Your answer should consist of the lines in the listing that hold "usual".
━━━ Data below ━━━
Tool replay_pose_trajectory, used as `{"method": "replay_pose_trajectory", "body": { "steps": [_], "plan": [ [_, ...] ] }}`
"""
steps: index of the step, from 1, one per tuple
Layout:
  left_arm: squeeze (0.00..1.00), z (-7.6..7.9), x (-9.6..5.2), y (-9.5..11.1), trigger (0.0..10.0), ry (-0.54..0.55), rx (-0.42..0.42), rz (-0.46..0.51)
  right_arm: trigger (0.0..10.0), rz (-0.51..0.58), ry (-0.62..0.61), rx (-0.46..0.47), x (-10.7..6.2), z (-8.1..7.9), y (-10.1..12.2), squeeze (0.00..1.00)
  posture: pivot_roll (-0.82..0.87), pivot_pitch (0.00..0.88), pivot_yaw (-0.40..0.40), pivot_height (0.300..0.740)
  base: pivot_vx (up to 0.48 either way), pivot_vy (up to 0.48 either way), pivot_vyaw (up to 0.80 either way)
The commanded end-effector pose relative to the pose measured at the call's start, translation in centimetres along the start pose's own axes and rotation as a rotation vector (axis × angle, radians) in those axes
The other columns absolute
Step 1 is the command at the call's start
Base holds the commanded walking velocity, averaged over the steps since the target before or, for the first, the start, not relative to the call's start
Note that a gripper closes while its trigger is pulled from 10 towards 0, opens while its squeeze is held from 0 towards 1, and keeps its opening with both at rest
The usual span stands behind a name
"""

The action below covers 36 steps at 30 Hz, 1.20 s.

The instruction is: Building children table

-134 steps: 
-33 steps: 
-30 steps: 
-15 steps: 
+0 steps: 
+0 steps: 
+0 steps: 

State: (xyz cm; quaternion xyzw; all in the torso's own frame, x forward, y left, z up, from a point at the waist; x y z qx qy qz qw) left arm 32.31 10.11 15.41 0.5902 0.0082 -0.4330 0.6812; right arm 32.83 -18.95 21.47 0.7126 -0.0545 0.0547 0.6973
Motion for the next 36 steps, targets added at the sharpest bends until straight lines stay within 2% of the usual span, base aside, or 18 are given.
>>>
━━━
- _Completed task_:
The usual span stands behind a name
Motion for the next 36 steps, targets added at the sharpest bends until straight lines stay within 2% of the usual span, base aside, or 18 are given.

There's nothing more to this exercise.